- [Goal of the exercise]:
Every line below needs to be returned exactly as written.

────────

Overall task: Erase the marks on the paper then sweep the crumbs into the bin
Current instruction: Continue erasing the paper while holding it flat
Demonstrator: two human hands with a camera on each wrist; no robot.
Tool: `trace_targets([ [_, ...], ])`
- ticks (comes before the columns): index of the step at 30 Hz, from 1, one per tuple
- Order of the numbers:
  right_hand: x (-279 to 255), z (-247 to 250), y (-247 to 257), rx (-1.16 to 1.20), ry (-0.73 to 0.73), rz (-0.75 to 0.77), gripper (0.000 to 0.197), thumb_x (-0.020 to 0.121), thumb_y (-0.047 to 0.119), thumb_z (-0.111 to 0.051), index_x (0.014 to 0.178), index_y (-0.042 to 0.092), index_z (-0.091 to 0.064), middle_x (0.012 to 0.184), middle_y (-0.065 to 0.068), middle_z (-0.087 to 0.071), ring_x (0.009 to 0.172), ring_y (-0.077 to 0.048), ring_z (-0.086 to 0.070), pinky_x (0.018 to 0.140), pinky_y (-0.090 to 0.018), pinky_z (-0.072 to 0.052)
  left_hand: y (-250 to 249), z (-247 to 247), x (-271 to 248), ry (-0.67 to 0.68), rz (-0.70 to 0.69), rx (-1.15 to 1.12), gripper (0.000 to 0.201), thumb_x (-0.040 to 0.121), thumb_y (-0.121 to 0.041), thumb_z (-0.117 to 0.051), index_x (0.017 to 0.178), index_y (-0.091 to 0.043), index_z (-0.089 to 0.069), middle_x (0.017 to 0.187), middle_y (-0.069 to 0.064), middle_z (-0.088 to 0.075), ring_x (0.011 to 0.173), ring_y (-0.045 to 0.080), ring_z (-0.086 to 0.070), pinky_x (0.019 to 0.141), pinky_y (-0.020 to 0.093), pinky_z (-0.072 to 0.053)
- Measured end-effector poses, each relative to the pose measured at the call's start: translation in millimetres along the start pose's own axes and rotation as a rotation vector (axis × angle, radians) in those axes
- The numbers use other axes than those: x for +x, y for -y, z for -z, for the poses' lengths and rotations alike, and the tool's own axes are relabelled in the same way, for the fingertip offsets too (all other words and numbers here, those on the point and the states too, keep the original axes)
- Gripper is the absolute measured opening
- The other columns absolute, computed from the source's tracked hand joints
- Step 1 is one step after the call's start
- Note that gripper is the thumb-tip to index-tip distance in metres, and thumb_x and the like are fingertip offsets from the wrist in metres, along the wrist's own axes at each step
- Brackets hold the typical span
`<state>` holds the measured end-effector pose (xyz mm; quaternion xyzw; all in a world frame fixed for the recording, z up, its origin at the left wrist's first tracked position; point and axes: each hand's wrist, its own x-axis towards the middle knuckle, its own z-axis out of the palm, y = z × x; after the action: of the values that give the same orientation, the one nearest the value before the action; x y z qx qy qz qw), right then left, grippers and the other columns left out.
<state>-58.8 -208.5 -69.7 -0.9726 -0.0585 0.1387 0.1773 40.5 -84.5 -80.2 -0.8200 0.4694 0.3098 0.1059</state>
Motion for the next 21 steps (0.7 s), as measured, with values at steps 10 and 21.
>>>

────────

- [Exercise result]:
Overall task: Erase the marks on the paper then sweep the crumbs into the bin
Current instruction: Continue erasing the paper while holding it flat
Demonstrator: two human hands with a camera on each wrist; no robot.
Tool: `trace_targets([ [_, ...], ])`
- ticks (comes before the columns): index of the step at 30 Hz, from 1, one per tuple
- Order of the numbers:
  right_hand: x (-279 to 255), z (-247 to 250), y (-247 to 257), rx (-1.16 to 1.20), ry (-0.73 to 0.73), rz (-0.75 to 0.77), gripper (0.000 to 0.197), thumb_x (-0.020 to 0.121), thumb_y (-0.047 to 0.119), thumb_z (-0.111 to 0.051), index_x (0.014 to 0.178), index_y (-0.042 to 0.092), index_z (-0.091 to 0.064), middle_x (0.012 to 0.184), middle_y (-0.065 to 0.068), middle_z (-0.087 to 0.071), ring_x (0.009 to 0.172), ring_y (-0.077 to 0.048), ring_z (-0.086 to 0.070), pinky_x (0.018 to 0.140), pinky_y (-0.090 to 0.018), pinky_z (-0.072 to 0.052)
  left_hand: y (-250 to 249), z (-247 to 247), x (-271 to 248), ry (-0.67 to 0.68), rz (-0.70 to 0.69), rx (-1.15 to 1.12), gripper (0.000 to 0.201), thumb_x (-0.040 to 0.121), thumb_y (-0.121 to 0.041), thumb_z (-0.117 to 0.051), index_x (0.017 to 0.178), index_y (-0.091 to 0.043), index_z (-0.089 to 0.069), middle_x (0.017 to 0.187), middle_y (-0.069 to 0.064), middle_z (-0.088 to 0.075), ring_x (0.011 to 0.173), ring_y (-0.045 to 0.080), ring_z (-0.086 to 0.070), pinky_x (0.019 to 0.141), pinky_y (-0.020 to 0.093), pinky_z (-0.072 to 0.053)
- Measured end-effector poses, each relative to the pose measured at the call's start: translation in millimetres along the start pose's own axes and rotation as a rotation vector (axis × angle, radians) in those axes
- The numbers use other axes than those: x for +x, y for -y, z for -z, for the poses' lengths and rotations alike, and the tool's own axes are relabelled in the same way, for the fingertip offsets too (all other words and numbers here, those on the point and the states too, keep the original axes)
- Gripper is the absolute measured opening
- The other columns absolute, computed from the source's tracked hand joints
- Step 1 is one step after the call's start
- Note that gripper is the thumb-tip to index-tip distance in metres, and thumb_x and the like are fingertip offsets from the wrist in metres, along the wrist's own axes at each step
- Brackets hold the typical span
`<state>` holds the measured end-effector pose (xyz mm; quaternion xyzw; all in a world frame fixed for the recording, z up, its origin at the left wrist's first tracked position; point and axes: each hand's wrist, its own x-axis towards the middle knuckle, its own z-axis out of the palm, y = z × x; after the action: of the values that give the same orientation, the one nearest the value before the action; x y z qx qy qz qw), right then left, grippers and the other columns left out.
<state>-58.8 -208.5 -69.7 -0.9726 -0.0585 0.1387 0.1773 40.5 -84.5 -80.2 -0.8200 0.4694 0.3098 0.1059</state>
Motion for the next 21 steps (0.7 s), as measured, with values at steps 10 and 21.
>>>

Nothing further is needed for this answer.